The Northwest Passage Is Now Open For Business
The Northwest Passage has long been held as a wish or a dream for those enterprises that had to move massive amounts of goods between Asia and Europe.
The Northwest Passage is now open here on the Oblate Spheroid. No longer will the large container ships (too large to fit through the Panama Canal) have to travel the bredth of the fattest part of this Blue Orb (hence the name Oblate Spheroid). These ships will just turn right from Europe or turn left from Asia and shorten the trip.
Some might say that climate change has its benefits. Container companies may now consider not trying to remake the Panama Canal so that it can handle larger ships ... at least until the climate change pendulum swings back the other way.
This excerpted from the European Space Agency website -
Satellites witness lowest Arctic ice coverage in history
European Space Agency - 14 September 2007
The area covered by sea ice in the Arctic has shrunk to its lowest level this week since satellite measurements began nearly 30 years ago, opening up the Northwest Passage – a long-sought short cut between Europe and Asia that has been historically impassable.
Leif Toudal Pedersen from the Danish National Space Centre said: "We have seen the ice-covered area drop to just around 3 million sq km which is about 1 million sq km less than the previous minima of 2005 and 2006. There has been a reduction of the ice cover over the last 10 years of about 100 000 sq km per year on average, so a drop of 1 million sq km in just one year is extreme.
"The strong reduction in just one year certainly raises flags that the ice (in summer) may disappear much sooner than expected and that we urgently need to understand better the processes involved."
Arctic sea ice naturally extends its surface coverage each northern winter and recedes each northern summer, but the rate of overall loss since 1978 when satellite records began has accelerated.
The most direct route of the Northwest Passage across northern Canada is fully navigable, while the Northeast Passage along the Siberian coast remains only partially blocked. To date, the Northwest Passage has been predicted to remain closed even during reduced ice cover by multi-year ice pack – sea ice that survives one or more summers. However, according to Pedersen, this year’s extreme event has shown the passage may well open sooner than expected.

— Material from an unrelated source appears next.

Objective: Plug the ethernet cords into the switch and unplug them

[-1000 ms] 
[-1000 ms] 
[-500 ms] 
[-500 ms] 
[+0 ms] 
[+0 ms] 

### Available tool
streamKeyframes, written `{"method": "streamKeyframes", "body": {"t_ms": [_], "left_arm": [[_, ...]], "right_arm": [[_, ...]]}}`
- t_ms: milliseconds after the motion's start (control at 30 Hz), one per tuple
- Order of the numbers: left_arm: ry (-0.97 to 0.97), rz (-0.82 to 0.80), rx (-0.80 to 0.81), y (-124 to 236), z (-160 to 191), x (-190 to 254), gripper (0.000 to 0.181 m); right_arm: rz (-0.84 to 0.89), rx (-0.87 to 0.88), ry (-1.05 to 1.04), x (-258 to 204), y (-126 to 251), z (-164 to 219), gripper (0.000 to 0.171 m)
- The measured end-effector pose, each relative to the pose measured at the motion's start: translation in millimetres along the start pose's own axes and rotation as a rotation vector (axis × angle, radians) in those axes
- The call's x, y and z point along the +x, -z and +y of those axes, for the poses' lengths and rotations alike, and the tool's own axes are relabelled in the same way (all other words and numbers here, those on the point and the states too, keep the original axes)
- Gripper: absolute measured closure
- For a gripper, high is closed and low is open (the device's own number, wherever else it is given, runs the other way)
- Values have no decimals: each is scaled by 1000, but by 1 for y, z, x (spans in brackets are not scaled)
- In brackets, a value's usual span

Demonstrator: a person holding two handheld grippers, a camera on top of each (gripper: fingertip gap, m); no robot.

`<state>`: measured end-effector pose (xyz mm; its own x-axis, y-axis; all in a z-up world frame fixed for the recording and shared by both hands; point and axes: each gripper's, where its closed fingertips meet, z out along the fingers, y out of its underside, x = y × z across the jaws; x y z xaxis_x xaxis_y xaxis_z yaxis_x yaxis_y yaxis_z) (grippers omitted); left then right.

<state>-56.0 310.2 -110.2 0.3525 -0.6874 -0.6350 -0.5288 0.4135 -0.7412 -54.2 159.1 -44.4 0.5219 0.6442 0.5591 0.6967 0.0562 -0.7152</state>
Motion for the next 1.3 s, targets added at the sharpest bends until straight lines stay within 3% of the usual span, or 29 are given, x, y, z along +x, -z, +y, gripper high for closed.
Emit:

Envisat ASAR image of the McClure Strait in the Canadian Arctic Archipelago, acquired on 31 August 2007. The McClure Strait is the most direct route of the Northwest Passage and has been fully open since early August 2007. In this image created from images by the Advanced Synthetic Aperture Radar (ASAR) instrument aboard ESA’s Envisat satellite, the dark gray colour represents the ice-free areas while the green represents areas with sea ice. Image Credit: ESA via ASAR
The previous record low was in 2005 when the Arctic area covered by sea ice was just 4 million sq km. Even then, the most direct Northwest Passage did not fully open.
Because sea ice has a bright surface, the majority of solar energy that hits it is reflected back into space. When sea ice melts, the dark-coloured ocean surface is exposed. Solar energy is then absorbed rather than reflected, so the oceans get warmer and temperatures rise, making it difficult for new ice to form.
The Arctic is one of Earth’s most inaccessible areas, so obtaining measurements of sea ice was difficult before the advent of satellites. For more than 20 years, ESA has been providing satellite data to the cryosphere communities. Currently, ESA is contributing to the International Polar Year (IPY) – a large worldwide science programme focused on the Arctic and Antarctic.